Planck quantised only the energy traded by matter; in 1905 Einstein made the bolder claim that light itself comes in quanta (later called photons). In 1913 Bohr used quantised energy to explain the atom, and by the mid-1920s these clues had grown into quantum mechanics — the most precisely tested theory in all of science. The strangest theory we have grew from Planck's one reluctant step.

The original document
Original source text
Max Planck · Verhandlungen der Deutschen Physikalischen Gesellschaft 2 (1900): 237–245 · presented 14 December 1900
Gentlemen: some weeks ago I had the honour to draw your attention to a new formula which seemed to me suited to express the law of the distribution of radiation energy over the whole range of the normal spectrum. I remarked then that, in my opinion, the usefulness of this equation was not based solely on its close agreement with the observations available, but rested chiefly on the simple structure of the formula. Today I should like to lay before you the theoretical deduction of that formula.
To obtain it I follow the lead of Boltzmann: the entropy S of a system in a given state is proportional to the logarithm of the probability W of that state. Of the N resonators of frequency ν in the cavity, let the total energy be E. The whole question reduces to determining the probability W — the number of ways in which this energy can be distributed over the N resonators.
The energy element
We consider, however — this is the most essential point of the whole calculation — E to be composed of a very definite number of equal parts, and use thereto the constant of nature h = 6.55 × 10⁻²⁷ erg·sec. This constant, multiplied by the common frequency ν of the resonators, gives us the energy element ε in ergs, and dividing E by ε we get the number P of energy elements which must be divided over the N resonators.

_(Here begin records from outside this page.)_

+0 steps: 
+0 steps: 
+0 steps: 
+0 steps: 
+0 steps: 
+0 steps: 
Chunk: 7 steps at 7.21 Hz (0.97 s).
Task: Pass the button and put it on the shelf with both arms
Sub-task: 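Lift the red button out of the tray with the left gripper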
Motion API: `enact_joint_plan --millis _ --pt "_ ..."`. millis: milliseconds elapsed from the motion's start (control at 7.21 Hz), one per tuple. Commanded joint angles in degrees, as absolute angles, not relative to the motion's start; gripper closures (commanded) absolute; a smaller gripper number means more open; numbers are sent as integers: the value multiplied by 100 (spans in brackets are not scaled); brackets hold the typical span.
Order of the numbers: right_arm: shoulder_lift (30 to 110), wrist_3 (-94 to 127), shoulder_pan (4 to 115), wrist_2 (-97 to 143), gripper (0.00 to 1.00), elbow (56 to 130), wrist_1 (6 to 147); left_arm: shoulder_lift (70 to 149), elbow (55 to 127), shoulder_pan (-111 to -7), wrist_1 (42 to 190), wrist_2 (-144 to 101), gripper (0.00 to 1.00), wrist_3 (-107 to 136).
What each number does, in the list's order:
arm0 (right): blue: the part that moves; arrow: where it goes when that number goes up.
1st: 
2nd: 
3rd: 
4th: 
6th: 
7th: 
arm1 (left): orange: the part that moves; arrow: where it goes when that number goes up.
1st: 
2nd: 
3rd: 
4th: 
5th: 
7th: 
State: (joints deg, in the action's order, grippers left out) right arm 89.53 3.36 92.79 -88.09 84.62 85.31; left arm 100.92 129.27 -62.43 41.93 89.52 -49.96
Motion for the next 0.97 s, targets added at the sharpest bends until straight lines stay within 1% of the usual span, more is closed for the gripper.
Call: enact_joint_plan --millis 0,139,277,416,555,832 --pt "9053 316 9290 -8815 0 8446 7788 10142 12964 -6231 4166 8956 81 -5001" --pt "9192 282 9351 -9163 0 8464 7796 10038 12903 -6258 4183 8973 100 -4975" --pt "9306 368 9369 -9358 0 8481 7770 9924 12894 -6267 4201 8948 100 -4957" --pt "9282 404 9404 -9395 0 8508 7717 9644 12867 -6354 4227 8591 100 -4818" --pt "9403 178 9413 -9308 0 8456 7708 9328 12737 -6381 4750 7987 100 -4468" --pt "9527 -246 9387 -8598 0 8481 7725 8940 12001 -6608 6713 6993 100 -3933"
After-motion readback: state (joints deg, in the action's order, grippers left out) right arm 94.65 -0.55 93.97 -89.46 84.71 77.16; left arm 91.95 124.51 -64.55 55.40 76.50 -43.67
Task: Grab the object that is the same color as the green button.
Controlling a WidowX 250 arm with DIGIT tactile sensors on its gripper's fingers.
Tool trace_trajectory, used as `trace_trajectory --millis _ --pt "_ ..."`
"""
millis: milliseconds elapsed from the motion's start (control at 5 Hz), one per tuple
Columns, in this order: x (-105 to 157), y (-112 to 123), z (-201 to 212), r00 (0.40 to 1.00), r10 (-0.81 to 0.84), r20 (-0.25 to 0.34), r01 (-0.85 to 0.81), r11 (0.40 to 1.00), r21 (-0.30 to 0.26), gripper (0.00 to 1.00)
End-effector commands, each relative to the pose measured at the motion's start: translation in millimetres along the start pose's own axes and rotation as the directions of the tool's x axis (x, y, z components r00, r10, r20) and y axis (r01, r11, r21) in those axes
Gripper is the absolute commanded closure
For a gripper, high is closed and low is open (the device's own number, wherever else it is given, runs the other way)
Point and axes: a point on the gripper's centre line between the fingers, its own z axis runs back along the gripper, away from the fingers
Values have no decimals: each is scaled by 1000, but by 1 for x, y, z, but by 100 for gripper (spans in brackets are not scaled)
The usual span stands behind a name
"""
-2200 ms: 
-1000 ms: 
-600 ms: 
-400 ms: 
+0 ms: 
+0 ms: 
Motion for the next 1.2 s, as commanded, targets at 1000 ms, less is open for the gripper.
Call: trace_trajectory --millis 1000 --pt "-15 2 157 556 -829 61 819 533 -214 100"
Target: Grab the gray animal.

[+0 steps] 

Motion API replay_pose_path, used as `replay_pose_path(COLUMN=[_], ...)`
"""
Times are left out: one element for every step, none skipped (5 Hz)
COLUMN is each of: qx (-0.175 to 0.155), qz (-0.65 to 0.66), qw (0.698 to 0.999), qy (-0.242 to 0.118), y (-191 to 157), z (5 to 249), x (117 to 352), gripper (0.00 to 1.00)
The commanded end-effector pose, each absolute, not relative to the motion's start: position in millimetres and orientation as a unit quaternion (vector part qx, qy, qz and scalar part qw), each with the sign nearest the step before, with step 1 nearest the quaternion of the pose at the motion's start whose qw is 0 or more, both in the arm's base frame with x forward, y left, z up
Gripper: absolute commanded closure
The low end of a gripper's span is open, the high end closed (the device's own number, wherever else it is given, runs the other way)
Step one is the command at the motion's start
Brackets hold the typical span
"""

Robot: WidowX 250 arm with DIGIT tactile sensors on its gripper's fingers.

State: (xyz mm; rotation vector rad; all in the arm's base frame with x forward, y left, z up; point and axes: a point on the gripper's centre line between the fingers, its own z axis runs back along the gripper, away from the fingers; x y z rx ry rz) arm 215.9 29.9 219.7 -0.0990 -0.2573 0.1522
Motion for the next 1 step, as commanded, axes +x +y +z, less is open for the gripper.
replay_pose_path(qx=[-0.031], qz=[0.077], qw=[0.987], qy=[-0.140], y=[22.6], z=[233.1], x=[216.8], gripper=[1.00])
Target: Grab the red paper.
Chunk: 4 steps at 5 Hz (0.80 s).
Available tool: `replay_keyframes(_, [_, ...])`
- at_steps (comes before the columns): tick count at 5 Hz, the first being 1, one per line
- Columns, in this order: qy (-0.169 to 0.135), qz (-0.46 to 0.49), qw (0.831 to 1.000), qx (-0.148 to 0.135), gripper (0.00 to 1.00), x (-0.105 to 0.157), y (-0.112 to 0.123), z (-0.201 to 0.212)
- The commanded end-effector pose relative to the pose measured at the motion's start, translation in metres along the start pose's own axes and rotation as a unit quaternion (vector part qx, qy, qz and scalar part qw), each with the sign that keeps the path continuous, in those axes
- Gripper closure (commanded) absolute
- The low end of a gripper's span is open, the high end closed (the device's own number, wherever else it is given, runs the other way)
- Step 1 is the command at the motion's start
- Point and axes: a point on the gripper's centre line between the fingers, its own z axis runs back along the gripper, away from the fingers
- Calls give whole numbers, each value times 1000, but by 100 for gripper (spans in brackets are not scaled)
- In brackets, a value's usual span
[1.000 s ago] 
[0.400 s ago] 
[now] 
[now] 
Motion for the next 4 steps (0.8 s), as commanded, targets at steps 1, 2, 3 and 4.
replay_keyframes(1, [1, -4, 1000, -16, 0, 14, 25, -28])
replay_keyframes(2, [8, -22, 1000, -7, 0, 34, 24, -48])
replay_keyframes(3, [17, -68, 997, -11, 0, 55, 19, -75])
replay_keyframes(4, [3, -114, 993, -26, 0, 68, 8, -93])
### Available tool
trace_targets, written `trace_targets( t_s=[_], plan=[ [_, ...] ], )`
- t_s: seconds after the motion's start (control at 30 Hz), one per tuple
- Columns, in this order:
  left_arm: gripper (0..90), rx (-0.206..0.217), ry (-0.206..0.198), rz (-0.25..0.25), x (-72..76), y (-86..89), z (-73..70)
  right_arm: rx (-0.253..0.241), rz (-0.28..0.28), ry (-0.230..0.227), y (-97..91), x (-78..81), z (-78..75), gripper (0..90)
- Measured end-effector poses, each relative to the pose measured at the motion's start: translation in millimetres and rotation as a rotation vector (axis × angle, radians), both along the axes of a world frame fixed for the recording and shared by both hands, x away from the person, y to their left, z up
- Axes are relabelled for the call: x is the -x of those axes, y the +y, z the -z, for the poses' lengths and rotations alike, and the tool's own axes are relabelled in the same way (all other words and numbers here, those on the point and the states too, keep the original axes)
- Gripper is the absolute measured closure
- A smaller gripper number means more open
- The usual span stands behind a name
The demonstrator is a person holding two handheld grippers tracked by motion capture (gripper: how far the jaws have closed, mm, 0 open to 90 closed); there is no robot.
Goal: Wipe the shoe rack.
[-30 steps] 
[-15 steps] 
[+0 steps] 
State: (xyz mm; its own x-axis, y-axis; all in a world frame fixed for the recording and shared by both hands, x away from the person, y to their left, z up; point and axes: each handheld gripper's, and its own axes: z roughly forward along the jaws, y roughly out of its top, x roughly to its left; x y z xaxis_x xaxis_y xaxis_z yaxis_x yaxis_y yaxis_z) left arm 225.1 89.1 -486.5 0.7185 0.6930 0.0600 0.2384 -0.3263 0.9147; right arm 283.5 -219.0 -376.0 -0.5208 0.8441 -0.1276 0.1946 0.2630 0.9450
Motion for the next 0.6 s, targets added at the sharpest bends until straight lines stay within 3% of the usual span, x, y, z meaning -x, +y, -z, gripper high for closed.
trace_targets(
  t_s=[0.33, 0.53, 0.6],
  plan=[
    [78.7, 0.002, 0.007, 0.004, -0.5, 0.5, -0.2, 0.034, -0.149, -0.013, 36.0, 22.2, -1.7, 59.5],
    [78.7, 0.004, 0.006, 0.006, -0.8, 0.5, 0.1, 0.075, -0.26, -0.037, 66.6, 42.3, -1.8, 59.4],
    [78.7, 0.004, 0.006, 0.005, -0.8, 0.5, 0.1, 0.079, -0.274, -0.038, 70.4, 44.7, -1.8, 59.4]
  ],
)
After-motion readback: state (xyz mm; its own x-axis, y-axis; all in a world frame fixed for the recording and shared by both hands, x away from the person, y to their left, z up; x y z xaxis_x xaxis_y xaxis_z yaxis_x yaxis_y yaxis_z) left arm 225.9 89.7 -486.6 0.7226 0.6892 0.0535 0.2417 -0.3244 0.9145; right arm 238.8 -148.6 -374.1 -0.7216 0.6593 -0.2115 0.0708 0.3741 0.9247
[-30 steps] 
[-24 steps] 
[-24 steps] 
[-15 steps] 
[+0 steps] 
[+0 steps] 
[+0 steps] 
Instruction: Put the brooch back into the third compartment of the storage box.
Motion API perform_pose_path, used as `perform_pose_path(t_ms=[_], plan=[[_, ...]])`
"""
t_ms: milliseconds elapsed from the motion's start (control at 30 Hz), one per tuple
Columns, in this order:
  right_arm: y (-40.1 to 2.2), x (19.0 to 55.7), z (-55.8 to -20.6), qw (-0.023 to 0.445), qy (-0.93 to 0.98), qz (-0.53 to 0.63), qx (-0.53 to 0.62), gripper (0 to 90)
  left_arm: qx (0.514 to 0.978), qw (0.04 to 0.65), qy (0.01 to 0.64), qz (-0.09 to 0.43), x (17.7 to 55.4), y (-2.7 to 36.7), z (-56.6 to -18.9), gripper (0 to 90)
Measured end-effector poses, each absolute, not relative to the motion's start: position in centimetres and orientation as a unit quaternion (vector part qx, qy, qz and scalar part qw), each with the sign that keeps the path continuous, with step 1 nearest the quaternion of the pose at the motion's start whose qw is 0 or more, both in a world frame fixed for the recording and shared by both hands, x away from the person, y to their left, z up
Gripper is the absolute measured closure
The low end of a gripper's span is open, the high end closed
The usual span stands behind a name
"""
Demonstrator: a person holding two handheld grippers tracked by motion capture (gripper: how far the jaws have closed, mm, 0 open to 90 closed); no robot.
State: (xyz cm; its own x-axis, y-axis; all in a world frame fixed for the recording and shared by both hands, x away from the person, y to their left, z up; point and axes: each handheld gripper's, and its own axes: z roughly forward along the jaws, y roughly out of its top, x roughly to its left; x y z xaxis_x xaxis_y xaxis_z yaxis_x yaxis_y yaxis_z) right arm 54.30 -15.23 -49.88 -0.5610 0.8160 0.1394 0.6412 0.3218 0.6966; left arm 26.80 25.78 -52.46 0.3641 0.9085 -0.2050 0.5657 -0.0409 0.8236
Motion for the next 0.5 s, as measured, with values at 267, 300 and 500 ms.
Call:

The probability W is then the number of ways in which the P indistinguishable energy elements can be distributed over the N resonators. The energy of a resonator is thus to be regarded as made up of a whole number of finite equal parts, and not as a continuously divisible quantity.
ε = hν.
I therefore call h the elementary quantum of action. It is the presence of this finite element — energy exchanged not continuously, but in whole multiples of hν — that makes the calculation succeed where the classical, continuous treatment had failed.
The radiation law
Carrying the calculation through, the energy distribution of the normal spectrum follows, per unit frequency, as u = (8πhν³/c³) / (e^{hν/kT} − 1). With its help it is possible to derive a radiation formula in complete agreement with the observations made up to the present.
Comparison with the measurements of Kurlbaum and of Lummer and Pringsheim fixes the two constants as h = 6.55 × 10⁻²⁷ erg·sec and k = 1.346 × 10⁻¹⁶ erg·degree⁻¹. From k there follow, in turn, the number of molecules in a gramme-molecule and the elementary electric charge, e = 4.69 × 10⁻¹⁰ electrostatic units — values in satisfactory agreement with those obtained by other means.